A voir mercredi 20 mai 2015 à 20h50 sur France 4 |
Pour son dix-huitième long-métrage, Pedro Almodóvar transforme Antonio Banderas en savant fou et traduit ses obsessions et démons de toujours par un drame fantastique aussi viscéral que mystérieux. L’effet de surprise y est roi, ce qui implique de ne pas déflorer l’argument vénéneux de ce film éblouissant. Il faut donc avancer avec prudence dans sa défense, d’autant que «La piel que habito» (littéralement: «la peau que j’habite») a été l’un des grands oubliés du palmarès du dernier Festival de Cannes où il était présenté en compétition. Sans crainte, l’on peut situer l’origine de ce nouveau sommet de l’œuvre du cinéaste madrilène. Il s’agit d’un roman déjà très dérangeant de Thierry Jonquet, paru en 2006 dans la collection Série noire éditée par Gallimard et intitulé «Mygale». Même s’il en a gardé quelques éléments d’importance, Almodóvar s’est livré à une adaptation absolument libre, assurant n’avoir lu le livre qu’une ou deux fois! Une autre source d’inspiration que l’on peut déceler, un peu trop citée par la critique française, est bien sûr «Les yeux sans visage» (1959), film fantastique du réalisateur breton Georges Franju, dont le cinéaste a sans doute repris l’idée de la greffe de peau, mais en la développant à de toutes autres fins!
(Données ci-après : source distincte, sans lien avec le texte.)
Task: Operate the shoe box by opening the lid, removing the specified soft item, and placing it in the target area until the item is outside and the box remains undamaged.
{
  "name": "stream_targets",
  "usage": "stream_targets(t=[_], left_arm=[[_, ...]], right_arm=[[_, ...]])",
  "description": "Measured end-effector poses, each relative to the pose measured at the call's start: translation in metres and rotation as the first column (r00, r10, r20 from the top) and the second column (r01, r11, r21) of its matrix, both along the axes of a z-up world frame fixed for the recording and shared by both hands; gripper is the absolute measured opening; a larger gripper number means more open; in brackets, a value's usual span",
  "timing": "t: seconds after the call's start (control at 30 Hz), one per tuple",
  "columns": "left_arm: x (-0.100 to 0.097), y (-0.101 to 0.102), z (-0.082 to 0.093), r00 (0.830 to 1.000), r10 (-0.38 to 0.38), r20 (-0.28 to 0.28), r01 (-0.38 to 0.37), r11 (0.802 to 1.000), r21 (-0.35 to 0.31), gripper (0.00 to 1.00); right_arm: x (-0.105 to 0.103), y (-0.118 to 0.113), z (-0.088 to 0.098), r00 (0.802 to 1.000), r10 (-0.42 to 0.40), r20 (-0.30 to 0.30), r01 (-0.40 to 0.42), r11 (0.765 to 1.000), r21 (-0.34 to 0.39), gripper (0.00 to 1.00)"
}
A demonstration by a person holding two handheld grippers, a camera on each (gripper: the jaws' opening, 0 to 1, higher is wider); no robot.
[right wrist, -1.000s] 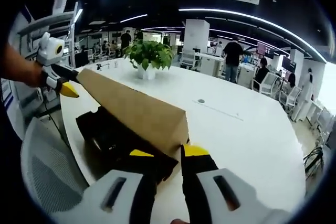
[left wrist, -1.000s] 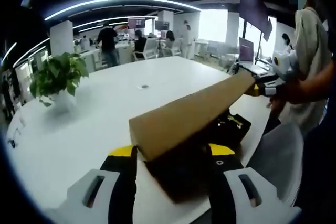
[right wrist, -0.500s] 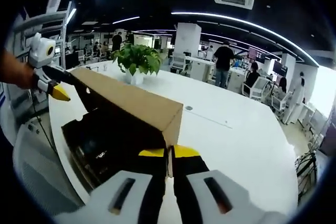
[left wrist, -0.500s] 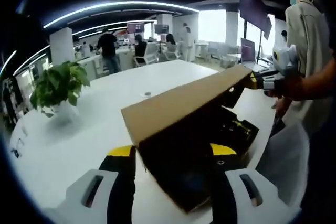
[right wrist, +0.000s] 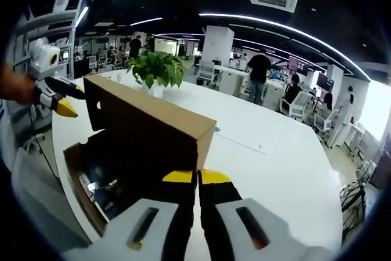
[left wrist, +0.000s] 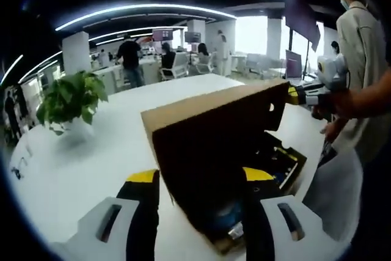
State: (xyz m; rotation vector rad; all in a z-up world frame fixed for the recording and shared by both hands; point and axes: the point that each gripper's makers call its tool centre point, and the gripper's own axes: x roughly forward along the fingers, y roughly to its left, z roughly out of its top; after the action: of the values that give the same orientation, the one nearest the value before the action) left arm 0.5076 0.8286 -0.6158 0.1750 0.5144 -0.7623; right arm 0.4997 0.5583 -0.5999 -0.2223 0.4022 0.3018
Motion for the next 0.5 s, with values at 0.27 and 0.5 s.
stream_targets(t=[0.27, 0.5], left_arm=[[-0.036, 0.023, -0.060, 0.986, 0.030, -0.167, -0.016, 0.996, 0.084, 0.40], [-0.054, 0.031, -0.092, 0.970, 0.048, -0.239, -0.015, 0.990, 0.138, 0.23]], right_arm=[[0.010, -0.003, 0.000, 1.000, 0.004, 0.005, -0.004, 1.000, -0.012, 0.00], [0.019, -0.004, -0.001, 1.000, 0.013, 0.006, -0.012, 1.000, -0.025, 0.00]])
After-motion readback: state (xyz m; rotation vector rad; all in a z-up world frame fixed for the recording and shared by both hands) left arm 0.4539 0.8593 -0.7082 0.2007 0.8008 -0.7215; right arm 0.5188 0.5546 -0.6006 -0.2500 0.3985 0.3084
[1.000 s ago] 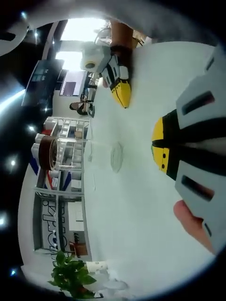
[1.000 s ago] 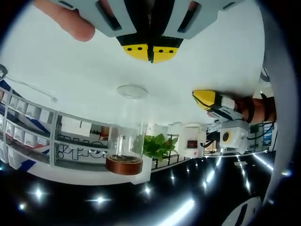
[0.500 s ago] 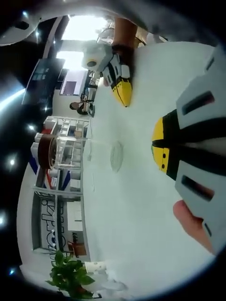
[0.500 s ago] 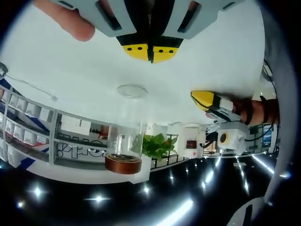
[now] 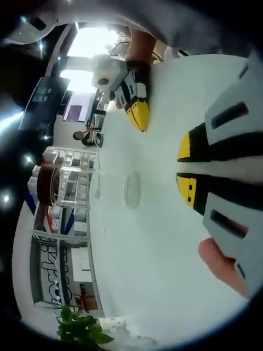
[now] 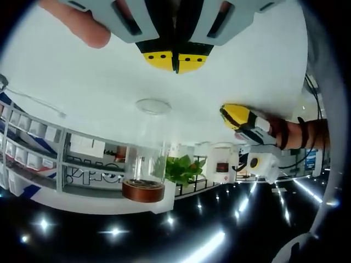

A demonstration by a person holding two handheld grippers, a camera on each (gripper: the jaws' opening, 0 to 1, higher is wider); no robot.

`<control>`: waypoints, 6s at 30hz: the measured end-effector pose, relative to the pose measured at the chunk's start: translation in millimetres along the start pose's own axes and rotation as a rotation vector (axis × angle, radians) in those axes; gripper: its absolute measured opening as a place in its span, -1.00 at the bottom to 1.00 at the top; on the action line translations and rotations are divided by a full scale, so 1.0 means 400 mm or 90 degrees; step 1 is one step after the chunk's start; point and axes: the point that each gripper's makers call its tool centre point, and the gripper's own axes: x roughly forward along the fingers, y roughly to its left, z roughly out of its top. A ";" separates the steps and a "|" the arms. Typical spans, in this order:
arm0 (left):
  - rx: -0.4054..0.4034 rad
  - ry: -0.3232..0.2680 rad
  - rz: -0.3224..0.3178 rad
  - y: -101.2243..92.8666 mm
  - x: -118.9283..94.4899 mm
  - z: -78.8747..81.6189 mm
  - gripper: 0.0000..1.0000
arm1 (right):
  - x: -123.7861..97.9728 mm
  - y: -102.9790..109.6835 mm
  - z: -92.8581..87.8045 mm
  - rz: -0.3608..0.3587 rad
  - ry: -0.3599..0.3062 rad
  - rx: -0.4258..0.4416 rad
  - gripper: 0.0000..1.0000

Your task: Clamp the coffee can twist off the lid put the lid on the table pick up the lid cover the can tighten the lid

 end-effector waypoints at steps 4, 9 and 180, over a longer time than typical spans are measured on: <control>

Les premières images du film nous introduisent dans la demeure froide et somptueuse d’une grande propriété, où une jeune femme entièrement recouverte d’un justaucorps couleur chair effectue un exercice de yoga. La chambre où cette présence mystérieuse s’active est fermée à clef. C’est normal, elle est destinée à être le cobaye d’une expérience menée par le professeur Robert Ledgard (Antonio Banderas). Chirurgien renommé, le malheureux Ledgard a vu sa femme périr brûlées vives suite à un accident de voiture. Même s’il semble en apparence très équilibré, l’homme ne s’en est pas remis, travaillant depuis lors comme un forcené (au sens psychiatrique du terme) à créer un épiderme de synthèse résistant, à même de rivaliser avec la peau féminine que l’on sait si douce.
Jusque-là, nous sommes en territoire connu, à la lisière d’une histoire d’amour fou guettée par l’horreur, rien que de très normal, du déjà-vu dans nombre films de genre. Sans crier gare, Almodóvar désarticule subitement la temporalité rassurante (si l’on peut dire) de son récit et induit peu à peu que la jeune femme habite son corps dans la douleur, comme s’il ne lui appartenait pas en propre. Advient alors la révélation qui va conférer à la «La piel que habito» une dimension vertigineuse…
Avec les années, le réalisateur de «Parle avec elle» – revers pacifié de son dernier film – apparaît de plus en plus comme le seul et véritable héritier d’Hitchcock, dans sa manière de déjouer sans cesse les attentes du spectateur, de mettre à nu son voyeurisme originel. Incontestablement, Almodóvar a le cinéma dans la peau.